Le régime juridique du désistement en cours de délibéré
La recevabilité du désistement en phase délibérative. L’article 384 du code de procédure civile prévoit les causes d’extinction de l’instance. La décision rappelle que l’instance s’éteint accessoirement à l’action par l’effet de la transaction. « En l’espèce, en cours de délibéré, la SAS Synthène a pris des conclusions de désistement d’action et d’instance en raison de la signature d’un protocole d’accord entre les parties » (Motifs de la décision). La cour valide ainsi un désistement intervenant après la clôture des débats. Cette solution confirme la flexibilité procédurale permettant aux parties de mettre fin au litige à tout moment. Elle assure la primauté de l’accord des volontés sur la poursuite de la procédure judiciaire.
Les effets immédiats du désistement accepté. Le désistement produit un effet extinctif immédiat sur l’instance en cours. La cour applique strictement les textes pour constater cet effet. « Il convient en conséquence de constater le désistement d’action de la SAS Synthène et de prononcer l’extinction de l’instance » (Motifs de la décision). Cet effet est similaire à celui reconnu par d’autres juridictions. « Le désistement intervenu à l’audience produit immédiatement son effet extinctif » (Tribunal judiciaire de Marseille, le 4 novembre 2025, n°25/01855). La décision dessaisit la cour et met fin définitivement à la procédure d’appel. Elle consacre l’efficacité du désistement comme mode de terminaison du procès.
L’aménagement conventionnel des conséquences financières
La dérogation au principe de la charge des frais. L’article 399 du code de procédure civile pose une règle par défaut concernant les frais. « Le désistement emporte, sauf convention contraire, soumission de payer les frais de l’instance éteinte » (Motifs de la décision).
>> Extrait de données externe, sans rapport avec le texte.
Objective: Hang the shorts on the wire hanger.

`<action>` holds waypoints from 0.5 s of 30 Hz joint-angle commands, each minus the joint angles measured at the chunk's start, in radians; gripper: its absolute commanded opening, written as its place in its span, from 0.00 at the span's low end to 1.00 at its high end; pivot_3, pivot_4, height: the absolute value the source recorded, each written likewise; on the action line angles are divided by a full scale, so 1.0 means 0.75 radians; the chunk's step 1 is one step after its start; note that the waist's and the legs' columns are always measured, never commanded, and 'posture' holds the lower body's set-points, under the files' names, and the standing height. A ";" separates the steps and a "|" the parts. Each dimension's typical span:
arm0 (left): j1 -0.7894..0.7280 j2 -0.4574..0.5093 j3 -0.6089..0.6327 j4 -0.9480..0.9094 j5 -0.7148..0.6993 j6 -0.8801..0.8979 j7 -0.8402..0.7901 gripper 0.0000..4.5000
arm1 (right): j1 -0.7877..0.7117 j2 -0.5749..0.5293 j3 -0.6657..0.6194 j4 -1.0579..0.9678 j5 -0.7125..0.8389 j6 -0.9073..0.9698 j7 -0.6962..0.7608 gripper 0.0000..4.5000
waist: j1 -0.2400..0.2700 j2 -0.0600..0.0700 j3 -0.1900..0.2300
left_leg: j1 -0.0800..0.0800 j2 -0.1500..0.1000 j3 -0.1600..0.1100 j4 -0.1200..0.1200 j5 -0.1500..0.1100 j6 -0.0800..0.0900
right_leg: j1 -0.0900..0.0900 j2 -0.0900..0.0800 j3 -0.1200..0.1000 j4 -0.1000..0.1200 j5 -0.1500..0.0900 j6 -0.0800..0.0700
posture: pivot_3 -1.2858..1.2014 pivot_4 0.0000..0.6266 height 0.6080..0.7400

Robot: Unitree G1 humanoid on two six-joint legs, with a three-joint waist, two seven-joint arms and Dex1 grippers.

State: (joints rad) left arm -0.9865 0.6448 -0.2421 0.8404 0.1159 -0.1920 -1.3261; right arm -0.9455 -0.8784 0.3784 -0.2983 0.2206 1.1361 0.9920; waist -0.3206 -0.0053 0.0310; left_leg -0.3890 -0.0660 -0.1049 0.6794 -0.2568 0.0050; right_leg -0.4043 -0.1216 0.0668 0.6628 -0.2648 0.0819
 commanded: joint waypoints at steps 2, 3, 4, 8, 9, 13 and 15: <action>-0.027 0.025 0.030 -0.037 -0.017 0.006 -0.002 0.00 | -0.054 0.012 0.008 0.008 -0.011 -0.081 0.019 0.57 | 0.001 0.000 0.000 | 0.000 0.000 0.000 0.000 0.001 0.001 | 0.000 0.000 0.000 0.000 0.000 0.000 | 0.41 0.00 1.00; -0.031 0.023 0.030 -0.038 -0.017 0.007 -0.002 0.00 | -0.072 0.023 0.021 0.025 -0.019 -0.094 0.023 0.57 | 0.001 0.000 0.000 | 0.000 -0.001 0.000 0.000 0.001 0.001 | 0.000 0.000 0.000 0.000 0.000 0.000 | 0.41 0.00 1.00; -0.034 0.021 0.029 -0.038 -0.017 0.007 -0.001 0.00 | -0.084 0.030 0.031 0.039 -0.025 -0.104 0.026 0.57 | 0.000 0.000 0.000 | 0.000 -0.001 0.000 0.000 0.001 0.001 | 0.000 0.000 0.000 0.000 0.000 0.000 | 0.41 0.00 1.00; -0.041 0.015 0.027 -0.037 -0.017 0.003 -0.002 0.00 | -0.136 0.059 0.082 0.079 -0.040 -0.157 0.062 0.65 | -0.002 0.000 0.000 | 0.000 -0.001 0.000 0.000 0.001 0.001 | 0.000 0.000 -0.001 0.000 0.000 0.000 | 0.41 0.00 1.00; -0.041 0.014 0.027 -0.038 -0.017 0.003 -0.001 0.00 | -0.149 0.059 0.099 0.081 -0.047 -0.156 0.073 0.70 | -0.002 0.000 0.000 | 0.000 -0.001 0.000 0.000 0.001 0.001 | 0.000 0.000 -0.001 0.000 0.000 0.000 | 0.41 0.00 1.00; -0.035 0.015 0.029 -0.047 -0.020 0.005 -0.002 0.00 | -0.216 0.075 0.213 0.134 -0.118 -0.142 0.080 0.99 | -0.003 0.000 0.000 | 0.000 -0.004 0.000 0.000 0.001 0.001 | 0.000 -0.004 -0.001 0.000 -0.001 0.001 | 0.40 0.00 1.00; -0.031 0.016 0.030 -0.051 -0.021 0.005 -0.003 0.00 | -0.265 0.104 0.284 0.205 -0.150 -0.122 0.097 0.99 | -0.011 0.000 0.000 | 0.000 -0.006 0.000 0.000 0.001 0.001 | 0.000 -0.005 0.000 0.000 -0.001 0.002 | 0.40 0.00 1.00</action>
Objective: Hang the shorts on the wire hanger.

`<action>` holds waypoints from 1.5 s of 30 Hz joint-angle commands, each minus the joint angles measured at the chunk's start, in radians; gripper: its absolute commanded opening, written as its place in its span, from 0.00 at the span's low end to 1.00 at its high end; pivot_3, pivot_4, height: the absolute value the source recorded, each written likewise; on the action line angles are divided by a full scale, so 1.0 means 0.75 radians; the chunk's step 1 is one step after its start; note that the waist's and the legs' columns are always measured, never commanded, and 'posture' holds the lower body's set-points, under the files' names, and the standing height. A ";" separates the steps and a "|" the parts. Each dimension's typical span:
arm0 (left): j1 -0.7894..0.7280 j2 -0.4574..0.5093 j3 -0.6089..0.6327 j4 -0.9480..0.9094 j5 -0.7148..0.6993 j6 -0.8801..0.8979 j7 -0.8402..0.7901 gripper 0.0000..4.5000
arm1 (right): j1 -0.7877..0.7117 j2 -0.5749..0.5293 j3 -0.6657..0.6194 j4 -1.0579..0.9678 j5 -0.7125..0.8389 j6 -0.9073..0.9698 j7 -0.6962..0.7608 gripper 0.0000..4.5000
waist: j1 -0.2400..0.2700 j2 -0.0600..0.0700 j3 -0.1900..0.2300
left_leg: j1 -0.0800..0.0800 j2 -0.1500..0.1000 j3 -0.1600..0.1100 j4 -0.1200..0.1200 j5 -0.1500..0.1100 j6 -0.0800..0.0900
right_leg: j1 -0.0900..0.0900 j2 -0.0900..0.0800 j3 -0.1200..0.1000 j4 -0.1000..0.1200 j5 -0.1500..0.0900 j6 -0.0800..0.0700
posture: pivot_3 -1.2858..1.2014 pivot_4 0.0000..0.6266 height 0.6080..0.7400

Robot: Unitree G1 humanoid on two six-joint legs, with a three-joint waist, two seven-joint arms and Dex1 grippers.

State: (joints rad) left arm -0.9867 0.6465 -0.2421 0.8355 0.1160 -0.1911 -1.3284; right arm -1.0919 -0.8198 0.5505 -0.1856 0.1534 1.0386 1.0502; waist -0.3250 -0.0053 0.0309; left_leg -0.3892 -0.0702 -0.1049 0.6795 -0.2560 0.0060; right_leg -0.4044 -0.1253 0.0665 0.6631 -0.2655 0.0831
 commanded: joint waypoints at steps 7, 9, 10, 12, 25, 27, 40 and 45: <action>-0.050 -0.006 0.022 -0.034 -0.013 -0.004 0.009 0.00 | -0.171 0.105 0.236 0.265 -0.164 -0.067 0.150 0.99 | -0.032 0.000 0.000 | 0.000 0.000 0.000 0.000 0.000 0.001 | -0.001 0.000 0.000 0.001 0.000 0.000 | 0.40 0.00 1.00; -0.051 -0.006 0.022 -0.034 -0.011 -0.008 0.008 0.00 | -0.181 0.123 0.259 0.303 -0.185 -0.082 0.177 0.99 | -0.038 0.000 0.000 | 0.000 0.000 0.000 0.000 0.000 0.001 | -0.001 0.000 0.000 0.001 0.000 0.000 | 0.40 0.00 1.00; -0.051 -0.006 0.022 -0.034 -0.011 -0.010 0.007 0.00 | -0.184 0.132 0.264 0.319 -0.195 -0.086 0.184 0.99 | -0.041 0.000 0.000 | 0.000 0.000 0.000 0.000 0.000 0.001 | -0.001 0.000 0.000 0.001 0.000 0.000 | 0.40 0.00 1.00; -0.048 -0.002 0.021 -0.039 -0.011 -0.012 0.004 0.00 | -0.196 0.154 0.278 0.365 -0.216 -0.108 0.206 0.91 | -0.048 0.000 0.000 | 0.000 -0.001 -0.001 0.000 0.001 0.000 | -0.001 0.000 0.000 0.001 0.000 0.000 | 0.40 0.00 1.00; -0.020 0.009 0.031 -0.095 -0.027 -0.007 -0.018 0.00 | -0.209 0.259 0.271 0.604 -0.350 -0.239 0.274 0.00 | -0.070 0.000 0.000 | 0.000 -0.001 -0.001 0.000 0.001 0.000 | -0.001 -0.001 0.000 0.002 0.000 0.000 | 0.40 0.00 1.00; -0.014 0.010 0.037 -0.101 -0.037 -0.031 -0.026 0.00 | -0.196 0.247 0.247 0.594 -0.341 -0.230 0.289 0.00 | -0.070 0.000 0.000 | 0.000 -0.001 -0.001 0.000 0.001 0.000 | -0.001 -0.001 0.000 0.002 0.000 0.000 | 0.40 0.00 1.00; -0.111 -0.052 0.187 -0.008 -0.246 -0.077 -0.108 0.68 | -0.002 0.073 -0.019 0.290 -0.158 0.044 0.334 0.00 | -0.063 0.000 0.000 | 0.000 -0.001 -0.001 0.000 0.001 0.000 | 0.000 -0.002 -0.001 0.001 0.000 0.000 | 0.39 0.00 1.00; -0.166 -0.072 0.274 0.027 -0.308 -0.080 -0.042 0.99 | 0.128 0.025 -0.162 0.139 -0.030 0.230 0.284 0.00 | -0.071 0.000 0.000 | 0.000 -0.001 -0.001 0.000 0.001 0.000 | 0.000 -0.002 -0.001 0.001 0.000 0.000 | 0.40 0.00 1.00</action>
Le principe est que la partie qui se désiste supporte les frais. Cependant, les parties peuvent librement aménager cette conséquence financière. La cour prend acte de l’accord intervenu entre les protagonistes sur ce point précis. Elle valide ainsi la convention par laquelle elles dérogent à la règle légale.
La consécration de l’autonomie des parties sur les dépens. La décision entérine la liberté des parties de régler les conséquences pécuniaires de leur accord. « Un accord étant intervenu sur ce point entre les parties, il convient de dire que chacune des parties conservera la charge des dépens et frais irrépétibles par elle exposés » (Motifs de la décision). Cette solution est conforme à la jurisprudence qui reconnaît cette faculté. « Les parties ont convenu que chacune conserverait la charge de ses dépens » (Cour d’appel de Montpellier, le 4 février 2026, n°25/00161). La portée de cette décision est de renforcer la force obligatoire des accords transactionnels. Elle étend leur domaine au règlement des frais de justice, encourageant les solutions négociées.